Don’t underestimate the impact that supporting students’ technical needs can have on their overall experience in online courses. It is important that instructors include technical help information in their syllabi, or at minimum, provide contact information for where that help can be accessed (e.g., phone, email, chat). Consider providing students a frequently asked questions document related to technology questions. These questions often become apparent after an instructor has taught online course two or three times.

Online students often engage in their courses in the evenings and on the weekends, so if possible, provide technical assistance to students during these times. Instructors sometimes overestimate students’ technological skills, and if sufficient support is not provided in this area it can be a major source of frustration for students!

2. Make academic advising a priority for online degree students.

The literature is clear that providing high quality academic advising services to students positively impacts their progression in, and successful completion of, degree programs.
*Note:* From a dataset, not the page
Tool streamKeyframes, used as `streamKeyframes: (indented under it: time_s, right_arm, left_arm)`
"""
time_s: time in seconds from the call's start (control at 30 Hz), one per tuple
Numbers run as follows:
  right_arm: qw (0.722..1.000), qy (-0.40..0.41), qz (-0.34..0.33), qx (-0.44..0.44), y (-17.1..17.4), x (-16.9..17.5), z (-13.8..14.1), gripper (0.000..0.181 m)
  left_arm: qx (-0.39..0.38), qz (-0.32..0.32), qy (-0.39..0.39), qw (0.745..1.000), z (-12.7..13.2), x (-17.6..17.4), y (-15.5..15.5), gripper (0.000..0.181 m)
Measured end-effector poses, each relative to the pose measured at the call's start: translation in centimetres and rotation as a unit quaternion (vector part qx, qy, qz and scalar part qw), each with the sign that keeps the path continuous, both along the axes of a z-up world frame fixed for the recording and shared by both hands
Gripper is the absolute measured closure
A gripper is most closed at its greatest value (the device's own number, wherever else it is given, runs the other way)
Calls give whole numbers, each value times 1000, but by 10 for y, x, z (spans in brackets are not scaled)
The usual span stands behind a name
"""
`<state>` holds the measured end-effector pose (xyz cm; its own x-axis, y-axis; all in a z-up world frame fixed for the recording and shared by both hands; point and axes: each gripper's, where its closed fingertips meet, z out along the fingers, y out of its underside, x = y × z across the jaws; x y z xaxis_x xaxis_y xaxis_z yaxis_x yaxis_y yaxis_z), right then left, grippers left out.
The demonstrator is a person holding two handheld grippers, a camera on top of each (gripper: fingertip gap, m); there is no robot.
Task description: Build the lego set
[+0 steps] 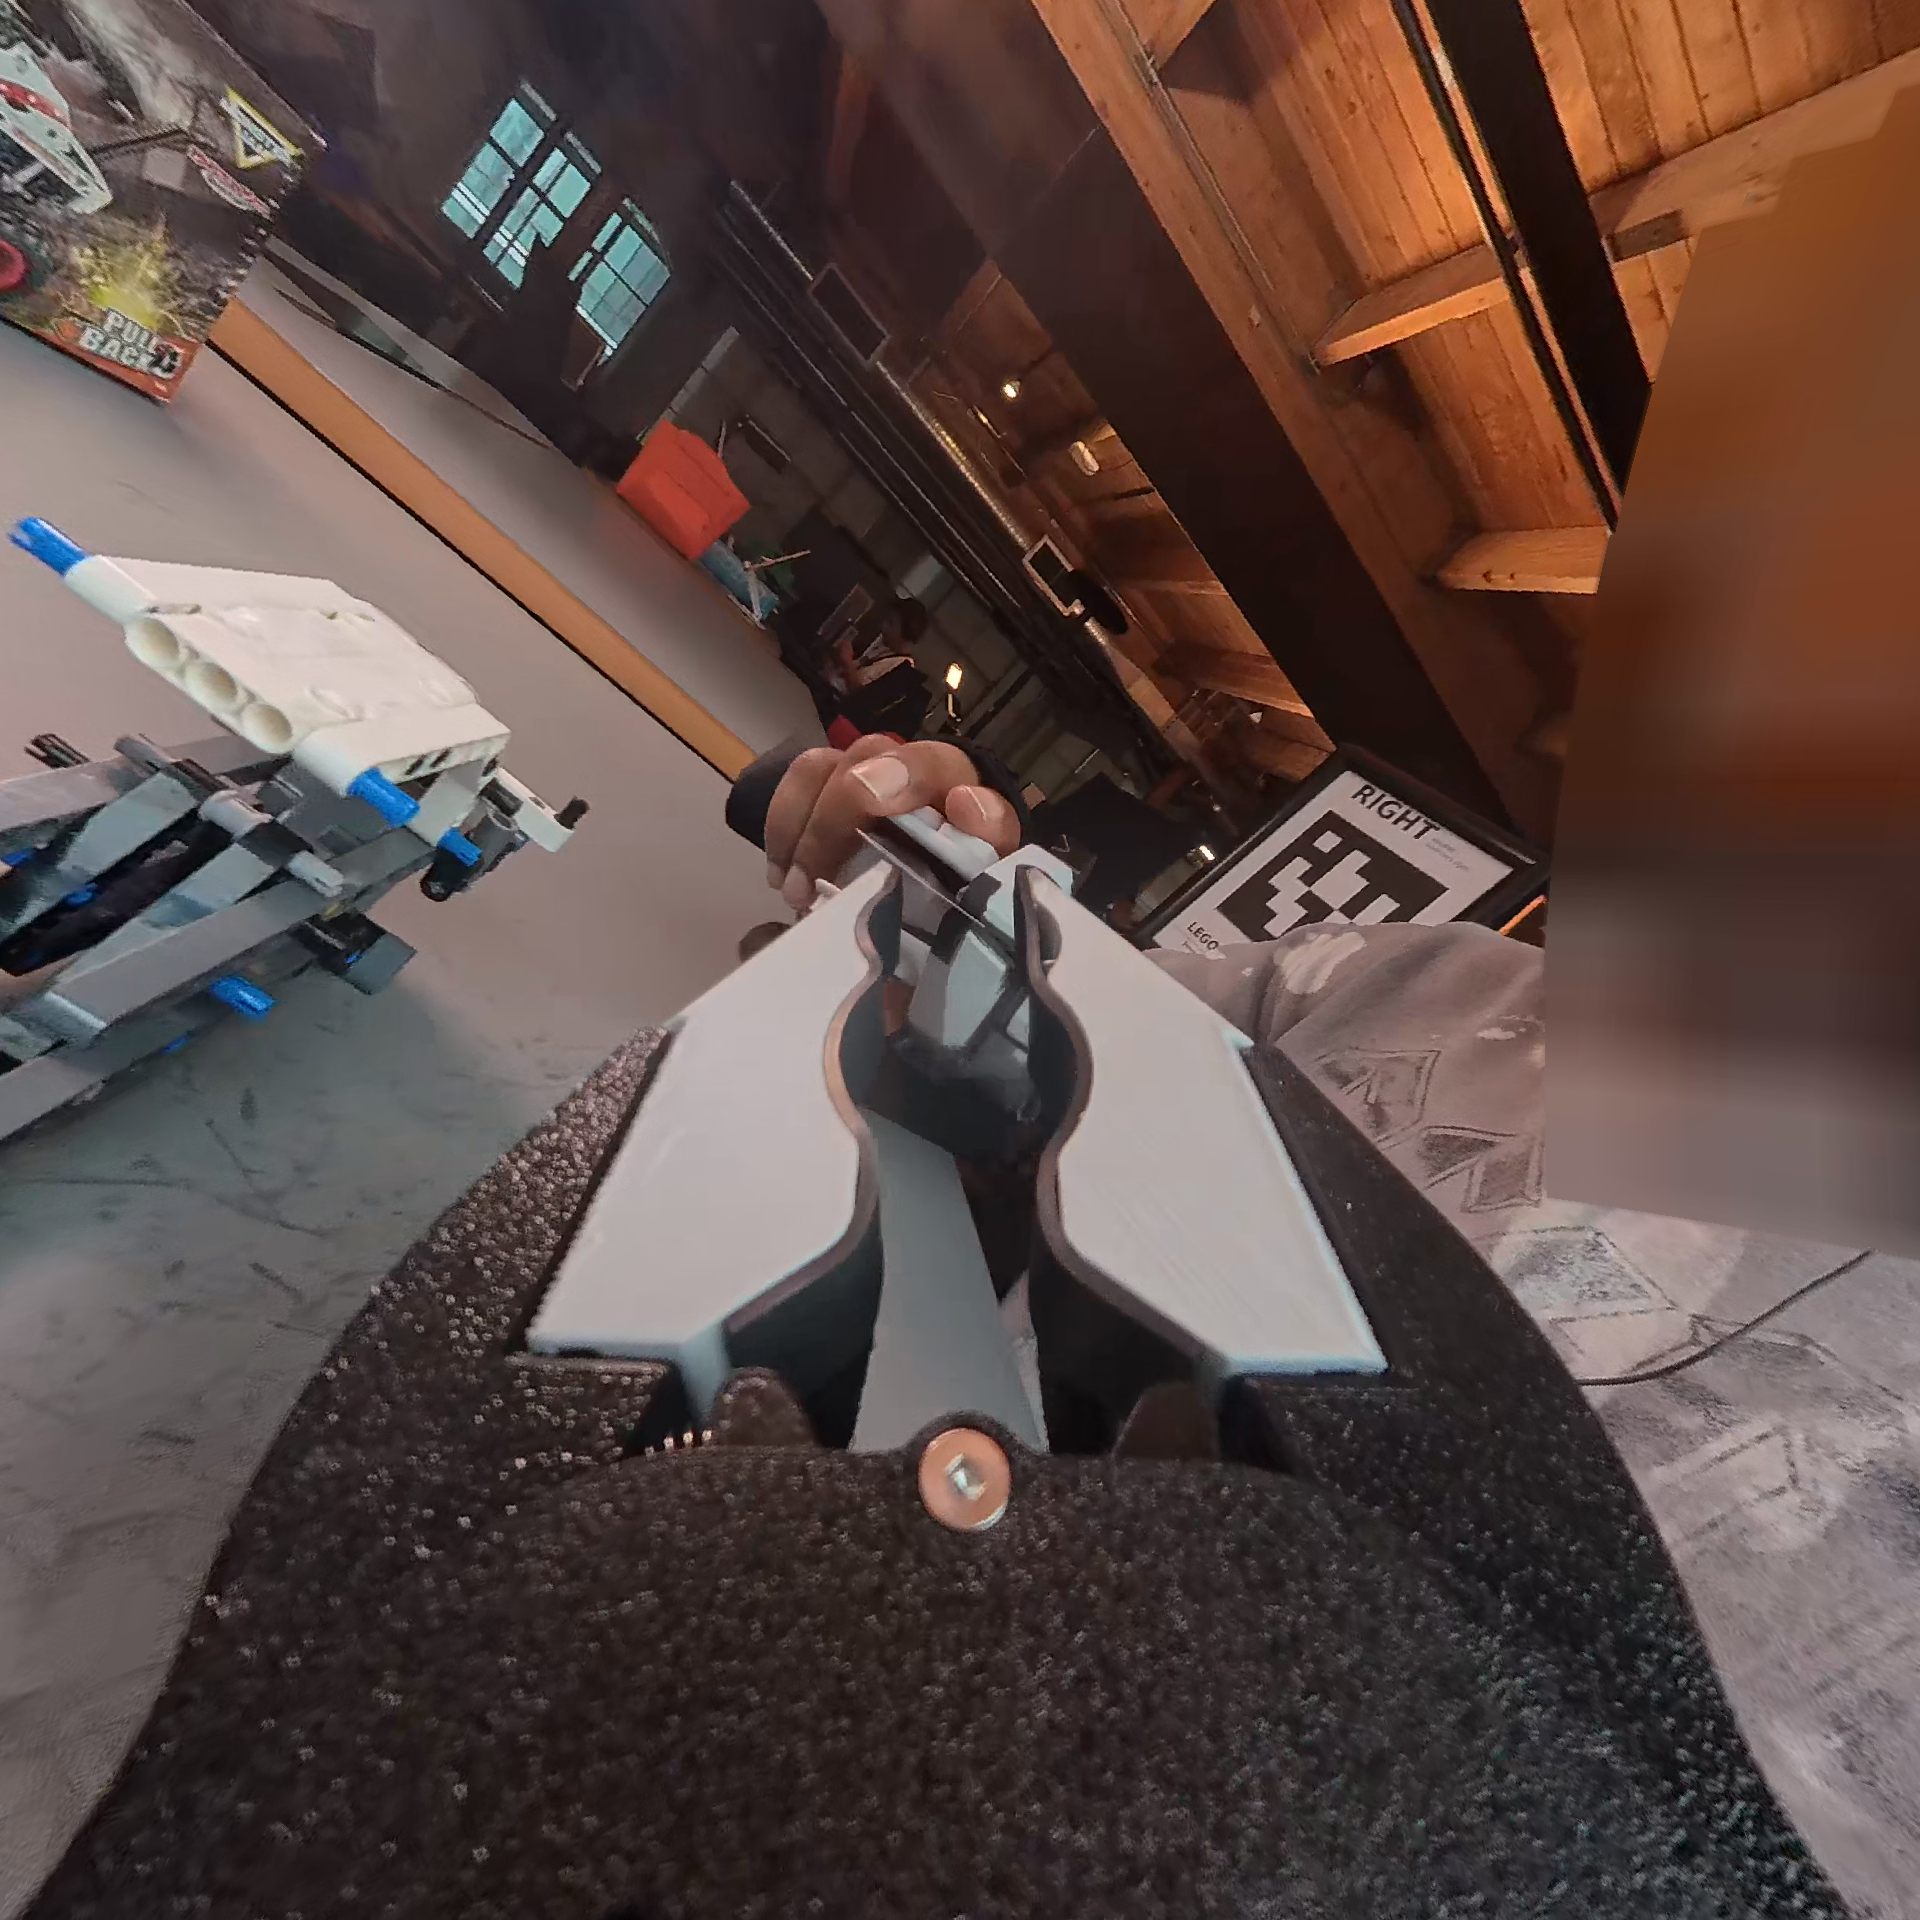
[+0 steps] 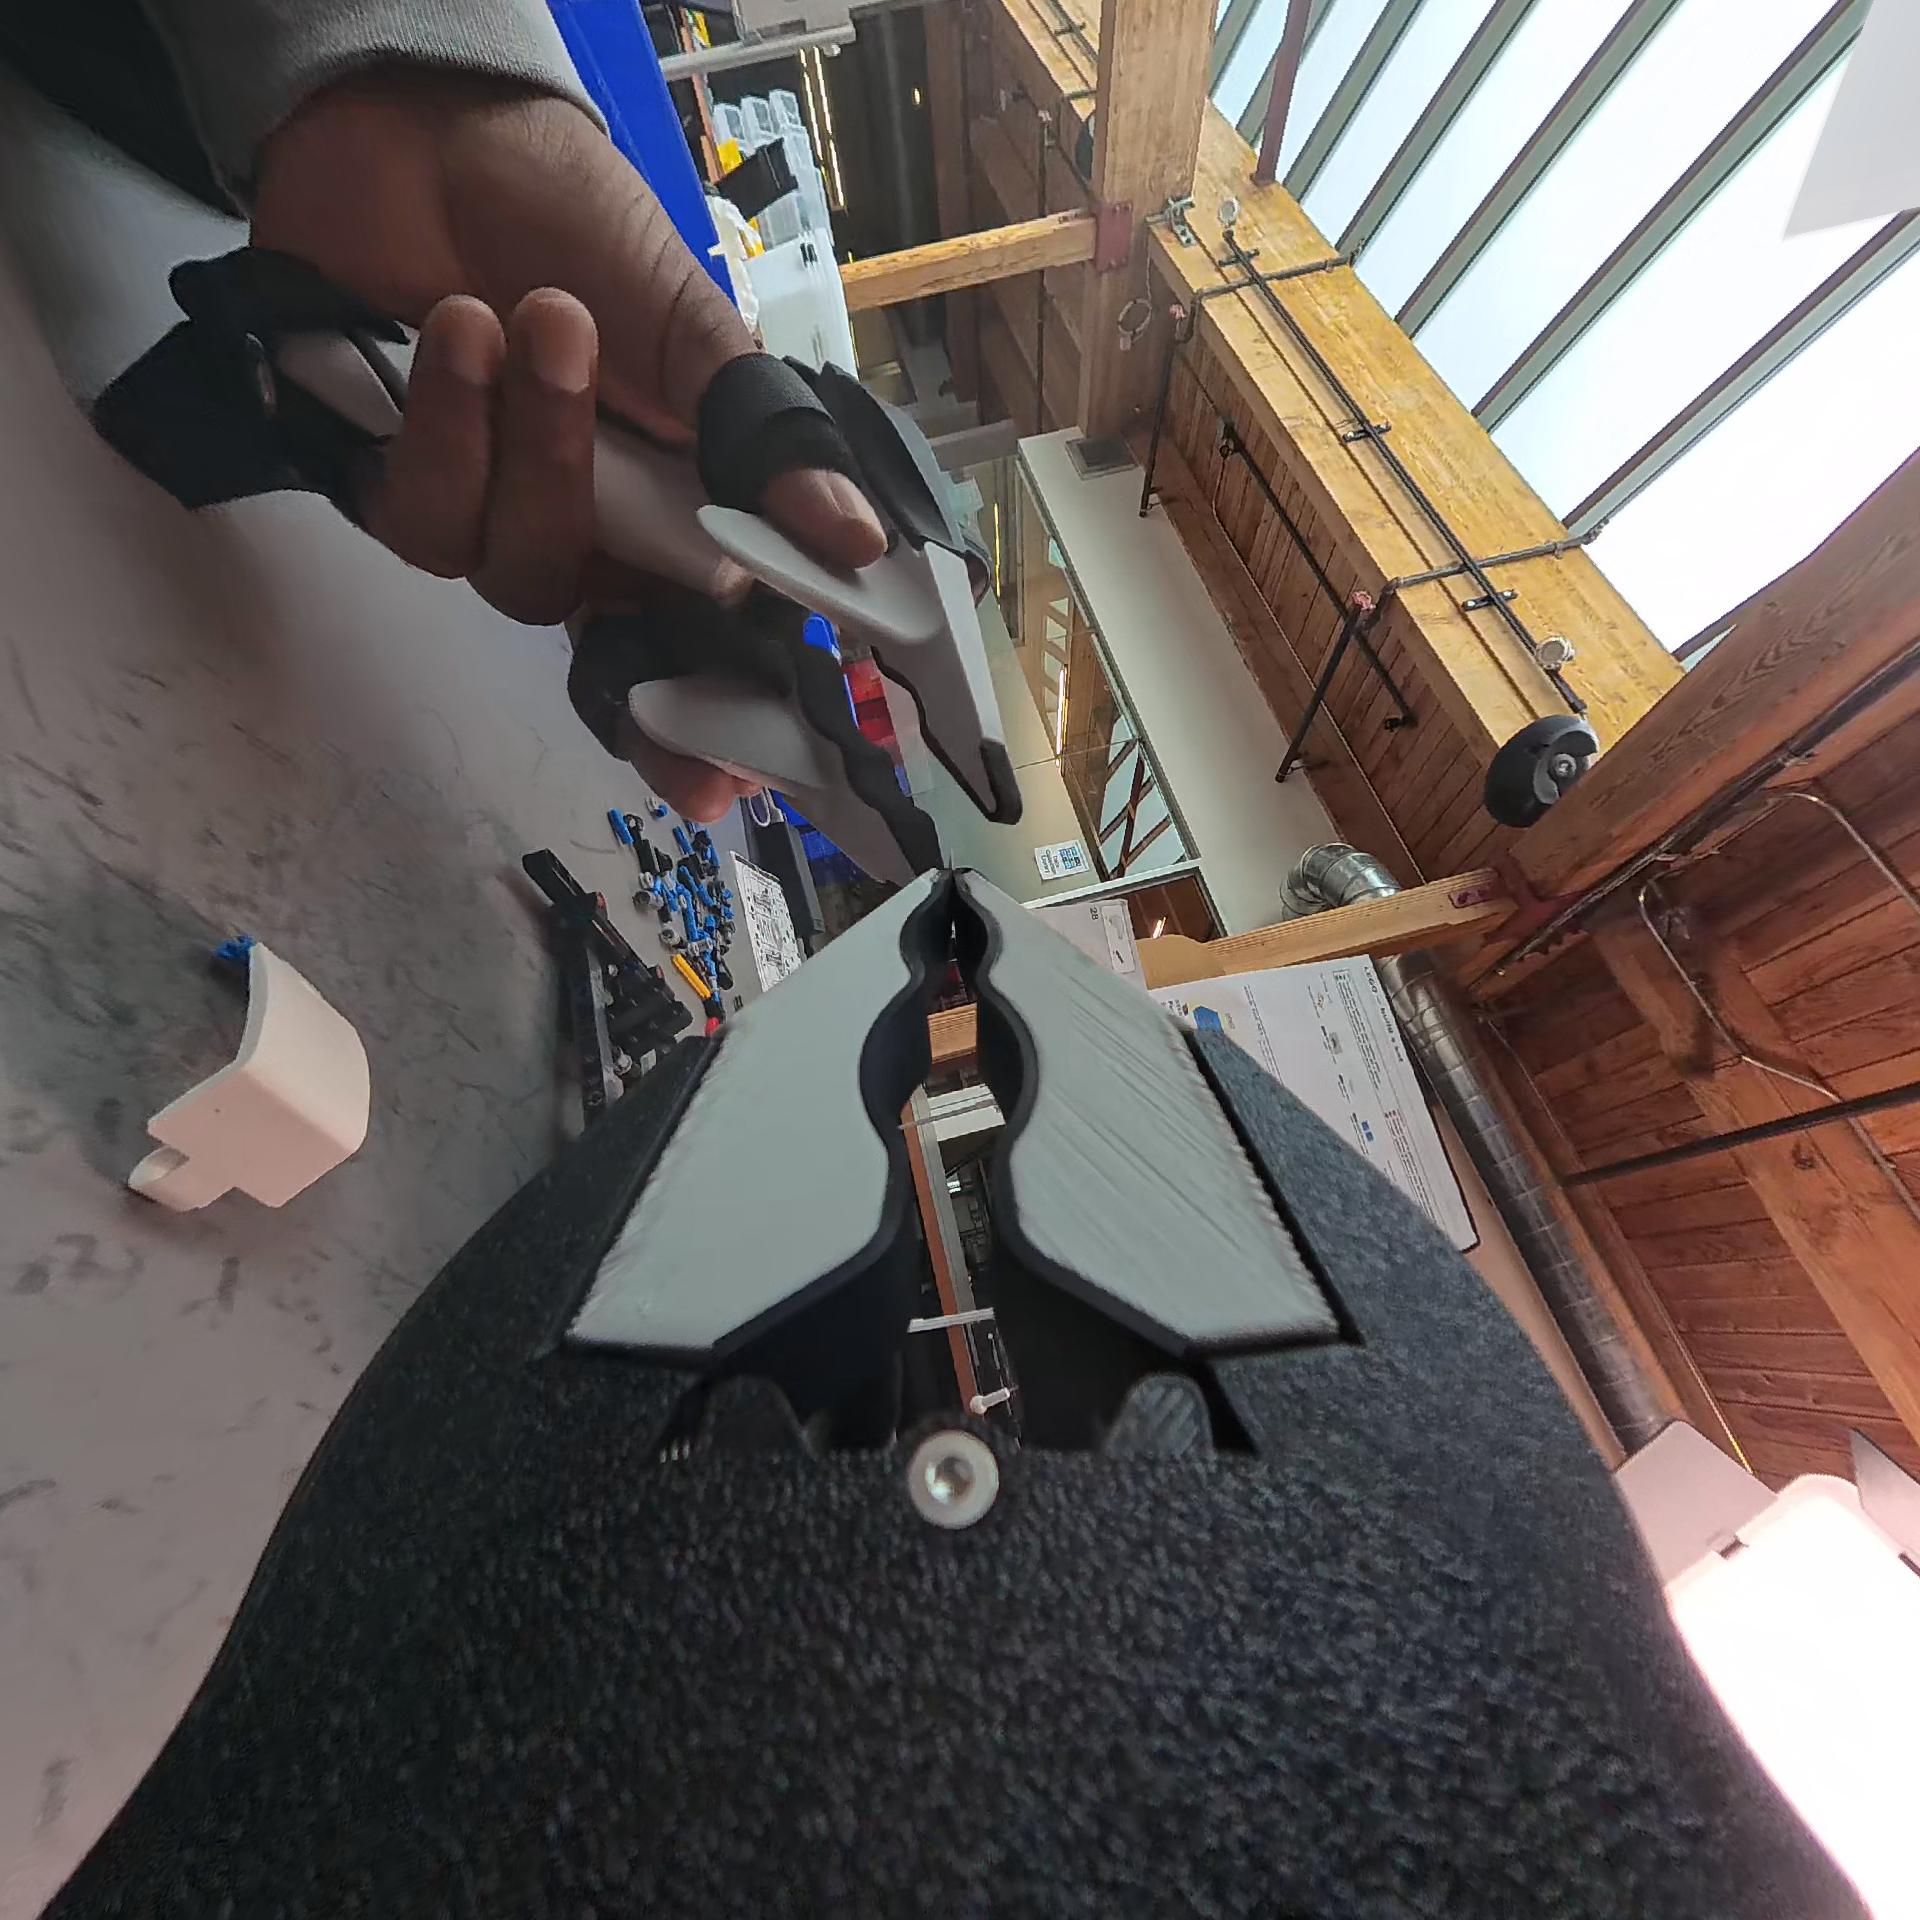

However, sometimes the advising services available to online students don’t equal the services available to face-to-face students. If this is something you haven’t looked into lately at your institution, I would encourage you to contact your advising center and have a discussion about it. Do distance-education students have as ready access to advising services as on-campus students? Can students access advising services via the phone, email or Skype? It is good practice to assign students in online degree programs an academic advisor, to communicate with them regularly, and to provide them with regular academic progress reports.

3. Strive to make course content relevant to students’ lives and future careers.

I completed my undergraduate degree over 20 years ago, but I still remember some of my favorite instructors, and why they were my favorites. One thing they had in common was making the content in the courses I was taking relevant to me. They showed me how the things I was learning had a direct impact on my life and/or future career. This is an excellent teaching strategy to enhance student interest and engagement in a class and thus positively impact retention.

Here is a great example: Recently, I was reviewing a graduate online course for an instructor at my institution, and the final project in her class assigned students the task of creating training modules they would then implement at their worksite (students in this particular online program were all working adults). Students loved having a course project that helped solve a particular real-world problem or concern where they worked.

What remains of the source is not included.